| EXERCISE DIRECTIONS |
Print the data below exactly, but only the lines from the one containing "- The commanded" down to the one containing "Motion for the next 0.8", inclusive.

* * * * *

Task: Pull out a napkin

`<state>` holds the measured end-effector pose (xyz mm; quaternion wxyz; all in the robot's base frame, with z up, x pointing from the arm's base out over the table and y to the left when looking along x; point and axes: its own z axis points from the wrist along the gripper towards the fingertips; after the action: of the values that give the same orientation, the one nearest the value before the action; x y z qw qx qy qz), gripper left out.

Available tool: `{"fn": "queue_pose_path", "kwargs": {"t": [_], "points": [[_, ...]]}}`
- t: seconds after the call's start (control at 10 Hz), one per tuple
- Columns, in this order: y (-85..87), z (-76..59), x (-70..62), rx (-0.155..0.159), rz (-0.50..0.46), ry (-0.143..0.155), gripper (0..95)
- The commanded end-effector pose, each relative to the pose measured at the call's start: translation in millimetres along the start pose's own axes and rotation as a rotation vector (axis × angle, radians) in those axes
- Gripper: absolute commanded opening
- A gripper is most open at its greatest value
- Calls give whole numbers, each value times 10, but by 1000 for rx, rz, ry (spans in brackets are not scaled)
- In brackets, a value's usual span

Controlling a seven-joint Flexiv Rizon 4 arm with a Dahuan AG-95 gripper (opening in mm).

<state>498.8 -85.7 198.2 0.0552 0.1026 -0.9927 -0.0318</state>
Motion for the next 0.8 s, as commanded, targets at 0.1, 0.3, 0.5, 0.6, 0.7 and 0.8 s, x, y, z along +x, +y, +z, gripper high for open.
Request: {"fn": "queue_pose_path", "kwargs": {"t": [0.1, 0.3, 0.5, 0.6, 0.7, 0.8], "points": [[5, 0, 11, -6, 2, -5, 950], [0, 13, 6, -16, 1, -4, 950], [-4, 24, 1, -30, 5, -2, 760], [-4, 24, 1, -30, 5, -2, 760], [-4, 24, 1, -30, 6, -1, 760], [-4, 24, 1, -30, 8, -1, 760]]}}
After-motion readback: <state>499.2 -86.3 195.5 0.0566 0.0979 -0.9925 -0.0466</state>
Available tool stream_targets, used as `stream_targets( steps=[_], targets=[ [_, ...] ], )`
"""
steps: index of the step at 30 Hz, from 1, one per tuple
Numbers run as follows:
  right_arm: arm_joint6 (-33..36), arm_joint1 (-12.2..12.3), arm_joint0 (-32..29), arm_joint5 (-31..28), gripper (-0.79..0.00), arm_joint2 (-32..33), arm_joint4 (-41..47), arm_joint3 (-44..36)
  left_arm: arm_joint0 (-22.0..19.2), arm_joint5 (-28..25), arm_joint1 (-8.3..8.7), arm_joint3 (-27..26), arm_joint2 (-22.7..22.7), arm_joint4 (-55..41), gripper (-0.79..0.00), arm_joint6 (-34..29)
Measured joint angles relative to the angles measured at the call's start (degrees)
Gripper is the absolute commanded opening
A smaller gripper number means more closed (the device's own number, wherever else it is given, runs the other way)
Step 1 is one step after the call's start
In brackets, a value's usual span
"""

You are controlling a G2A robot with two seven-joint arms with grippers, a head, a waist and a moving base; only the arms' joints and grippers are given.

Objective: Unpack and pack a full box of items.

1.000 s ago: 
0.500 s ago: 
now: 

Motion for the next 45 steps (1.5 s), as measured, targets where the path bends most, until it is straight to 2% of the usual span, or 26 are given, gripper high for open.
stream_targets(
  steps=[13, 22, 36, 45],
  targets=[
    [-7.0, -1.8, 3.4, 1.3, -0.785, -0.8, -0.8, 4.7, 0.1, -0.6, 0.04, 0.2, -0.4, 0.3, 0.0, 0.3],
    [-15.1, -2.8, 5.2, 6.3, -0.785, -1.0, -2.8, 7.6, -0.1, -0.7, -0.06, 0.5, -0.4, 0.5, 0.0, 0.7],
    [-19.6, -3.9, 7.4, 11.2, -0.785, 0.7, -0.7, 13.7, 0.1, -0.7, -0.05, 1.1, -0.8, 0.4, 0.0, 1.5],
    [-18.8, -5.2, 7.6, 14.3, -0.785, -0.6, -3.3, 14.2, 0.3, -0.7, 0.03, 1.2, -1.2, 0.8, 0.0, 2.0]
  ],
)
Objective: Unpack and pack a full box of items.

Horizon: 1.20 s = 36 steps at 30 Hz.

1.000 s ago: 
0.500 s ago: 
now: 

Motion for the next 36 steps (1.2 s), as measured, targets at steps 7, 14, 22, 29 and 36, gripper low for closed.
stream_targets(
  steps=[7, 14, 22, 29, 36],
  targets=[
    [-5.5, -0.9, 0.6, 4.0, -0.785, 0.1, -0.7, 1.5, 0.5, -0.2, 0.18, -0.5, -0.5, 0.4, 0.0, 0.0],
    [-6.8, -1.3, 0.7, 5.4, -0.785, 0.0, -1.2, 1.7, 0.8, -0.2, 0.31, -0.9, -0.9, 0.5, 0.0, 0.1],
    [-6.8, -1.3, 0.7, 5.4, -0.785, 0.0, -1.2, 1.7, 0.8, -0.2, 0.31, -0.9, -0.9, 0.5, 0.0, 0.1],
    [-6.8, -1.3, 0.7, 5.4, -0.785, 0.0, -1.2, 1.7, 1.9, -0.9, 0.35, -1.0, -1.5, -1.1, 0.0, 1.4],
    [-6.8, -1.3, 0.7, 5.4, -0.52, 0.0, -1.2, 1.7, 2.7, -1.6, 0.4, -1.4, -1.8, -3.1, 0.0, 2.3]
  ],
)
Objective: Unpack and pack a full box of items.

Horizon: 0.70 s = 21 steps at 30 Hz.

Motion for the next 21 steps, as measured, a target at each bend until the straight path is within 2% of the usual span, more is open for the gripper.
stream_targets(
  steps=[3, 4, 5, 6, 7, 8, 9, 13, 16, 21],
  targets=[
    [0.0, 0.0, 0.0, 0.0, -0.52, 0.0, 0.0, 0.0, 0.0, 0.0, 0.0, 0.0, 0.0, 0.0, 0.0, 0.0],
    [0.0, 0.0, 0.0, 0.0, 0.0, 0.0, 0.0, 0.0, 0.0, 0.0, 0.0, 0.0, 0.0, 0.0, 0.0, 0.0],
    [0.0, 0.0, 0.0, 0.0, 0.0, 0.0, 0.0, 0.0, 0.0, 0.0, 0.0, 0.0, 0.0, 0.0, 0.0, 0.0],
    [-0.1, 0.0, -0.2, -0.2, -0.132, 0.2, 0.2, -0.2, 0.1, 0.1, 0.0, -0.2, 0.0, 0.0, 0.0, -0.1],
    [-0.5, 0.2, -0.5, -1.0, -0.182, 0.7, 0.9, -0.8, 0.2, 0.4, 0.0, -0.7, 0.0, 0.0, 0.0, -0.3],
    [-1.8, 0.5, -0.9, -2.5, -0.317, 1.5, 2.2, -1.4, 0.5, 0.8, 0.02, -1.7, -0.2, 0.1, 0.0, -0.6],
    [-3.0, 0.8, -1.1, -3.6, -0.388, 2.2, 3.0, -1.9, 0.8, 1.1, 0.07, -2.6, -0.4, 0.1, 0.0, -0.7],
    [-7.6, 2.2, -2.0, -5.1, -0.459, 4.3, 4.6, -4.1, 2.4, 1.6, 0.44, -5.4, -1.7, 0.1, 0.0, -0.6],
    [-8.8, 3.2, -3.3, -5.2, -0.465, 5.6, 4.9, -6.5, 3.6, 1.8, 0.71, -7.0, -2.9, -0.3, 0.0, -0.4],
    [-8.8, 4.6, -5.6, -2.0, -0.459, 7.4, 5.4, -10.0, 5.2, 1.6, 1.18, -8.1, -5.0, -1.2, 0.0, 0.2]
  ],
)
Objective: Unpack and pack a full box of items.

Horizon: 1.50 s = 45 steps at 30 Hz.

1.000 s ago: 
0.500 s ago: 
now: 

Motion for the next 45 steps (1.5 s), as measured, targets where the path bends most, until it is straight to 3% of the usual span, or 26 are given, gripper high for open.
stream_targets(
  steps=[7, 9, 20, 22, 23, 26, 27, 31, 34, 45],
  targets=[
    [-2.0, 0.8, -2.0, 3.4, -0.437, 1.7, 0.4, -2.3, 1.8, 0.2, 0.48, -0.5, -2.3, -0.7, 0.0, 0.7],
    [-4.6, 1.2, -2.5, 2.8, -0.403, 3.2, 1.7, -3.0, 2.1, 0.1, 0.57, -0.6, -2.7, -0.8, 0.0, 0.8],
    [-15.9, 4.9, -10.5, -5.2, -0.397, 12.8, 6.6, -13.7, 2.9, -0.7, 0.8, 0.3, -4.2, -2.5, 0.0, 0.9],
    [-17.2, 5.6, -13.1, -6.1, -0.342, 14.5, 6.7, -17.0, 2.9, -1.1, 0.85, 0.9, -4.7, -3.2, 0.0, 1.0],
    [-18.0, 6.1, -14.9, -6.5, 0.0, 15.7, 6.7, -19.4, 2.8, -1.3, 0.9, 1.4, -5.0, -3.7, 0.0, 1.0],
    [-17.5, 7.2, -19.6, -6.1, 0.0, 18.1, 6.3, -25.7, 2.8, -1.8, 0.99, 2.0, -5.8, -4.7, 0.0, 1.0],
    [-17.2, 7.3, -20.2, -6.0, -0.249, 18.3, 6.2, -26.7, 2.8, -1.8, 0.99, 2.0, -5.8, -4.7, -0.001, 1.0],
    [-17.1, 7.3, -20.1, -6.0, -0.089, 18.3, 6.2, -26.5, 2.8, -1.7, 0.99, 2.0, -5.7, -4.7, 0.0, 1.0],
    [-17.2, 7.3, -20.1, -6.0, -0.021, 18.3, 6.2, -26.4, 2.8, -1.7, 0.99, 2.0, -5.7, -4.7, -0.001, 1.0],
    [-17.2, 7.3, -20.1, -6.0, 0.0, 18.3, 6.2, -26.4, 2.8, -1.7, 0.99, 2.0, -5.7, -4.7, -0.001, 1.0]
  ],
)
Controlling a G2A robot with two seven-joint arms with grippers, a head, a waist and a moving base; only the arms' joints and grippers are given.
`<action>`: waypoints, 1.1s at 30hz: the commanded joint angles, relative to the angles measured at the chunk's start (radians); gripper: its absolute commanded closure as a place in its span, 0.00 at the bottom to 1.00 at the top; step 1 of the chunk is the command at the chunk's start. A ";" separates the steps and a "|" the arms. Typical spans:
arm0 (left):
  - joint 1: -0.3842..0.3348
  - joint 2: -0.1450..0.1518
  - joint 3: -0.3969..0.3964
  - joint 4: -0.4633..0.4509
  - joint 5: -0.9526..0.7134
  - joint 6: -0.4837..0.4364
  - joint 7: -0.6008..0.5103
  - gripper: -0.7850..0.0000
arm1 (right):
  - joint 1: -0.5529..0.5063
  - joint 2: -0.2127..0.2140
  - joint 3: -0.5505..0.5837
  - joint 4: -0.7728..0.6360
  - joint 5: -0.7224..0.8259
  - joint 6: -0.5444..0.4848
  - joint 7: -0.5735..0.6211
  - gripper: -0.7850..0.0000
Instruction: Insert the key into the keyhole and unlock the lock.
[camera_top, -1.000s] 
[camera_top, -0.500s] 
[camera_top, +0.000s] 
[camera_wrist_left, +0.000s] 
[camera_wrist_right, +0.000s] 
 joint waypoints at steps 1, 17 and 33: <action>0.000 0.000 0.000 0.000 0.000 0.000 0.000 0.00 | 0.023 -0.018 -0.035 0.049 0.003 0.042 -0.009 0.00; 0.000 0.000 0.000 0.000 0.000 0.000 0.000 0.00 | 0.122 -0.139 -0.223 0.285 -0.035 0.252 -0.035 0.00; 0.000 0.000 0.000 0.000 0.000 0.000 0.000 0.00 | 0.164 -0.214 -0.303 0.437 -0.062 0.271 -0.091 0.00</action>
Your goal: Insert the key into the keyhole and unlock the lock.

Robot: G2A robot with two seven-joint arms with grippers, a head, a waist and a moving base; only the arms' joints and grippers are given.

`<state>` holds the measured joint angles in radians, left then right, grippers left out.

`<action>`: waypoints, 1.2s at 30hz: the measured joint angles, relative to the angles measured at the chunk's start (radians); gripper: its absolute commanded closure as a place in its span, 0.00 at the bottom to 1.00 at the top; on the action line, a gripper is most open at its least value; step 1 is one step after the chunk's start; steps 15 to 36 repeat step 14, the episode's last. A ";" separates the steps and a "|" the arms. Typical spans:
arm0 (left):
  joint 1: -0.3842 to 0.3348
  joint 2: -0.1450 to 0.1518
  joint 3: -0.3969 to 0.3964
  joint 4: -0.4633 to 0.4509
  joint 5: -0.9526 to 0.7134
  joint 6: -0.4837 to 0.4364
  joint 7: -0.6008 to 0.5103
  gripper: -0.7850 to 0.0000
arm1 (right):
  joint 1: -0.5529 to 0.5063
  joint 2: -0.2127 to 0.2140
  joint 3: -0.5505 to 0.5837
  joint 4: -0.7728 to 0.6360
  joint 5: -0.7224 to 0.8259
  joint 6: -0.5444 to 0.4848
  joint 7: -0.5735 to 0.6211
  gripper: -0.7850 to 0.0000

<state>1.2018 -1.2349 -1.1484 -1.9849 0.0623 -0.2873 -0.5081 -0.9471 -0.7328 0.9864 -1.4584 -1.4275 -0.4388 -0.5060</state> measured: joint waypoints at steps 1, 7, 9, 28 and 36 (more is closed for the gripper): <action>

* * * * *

| RESULT FOR THIS EXERCISE |
- The commanded end-effector pose, each relative to the pose measured at the call's start: translation in millimetres along the start pose's own axes and rotation as a rotation vector (axis × angle, radians) in those axes
- Gripper: absolute commanded opening
- A gripper is most open at its greatest value
- Calls give whole numbers, each value times 10, but by 1000 for rx, rz, ry (spans in brackets are not scaled)
- In brackets, a value's usual span

Controlling a seven-joint Flexiv Rizon 4 arm with a Dahuan AG-95 gripper (opening in mm).

<state>498.8 -85.7 198.2 0.0552 0.1026 -0.9927 -0.0318</state>
Motion for the next 0.8 s, as commanded, targets at 0.1, 0.3, 0.5, 0.6, 0.7 and 0.8 s, x, y, z along +x, +y, +z, gripper high for open.

The response to this exercise has been given in full.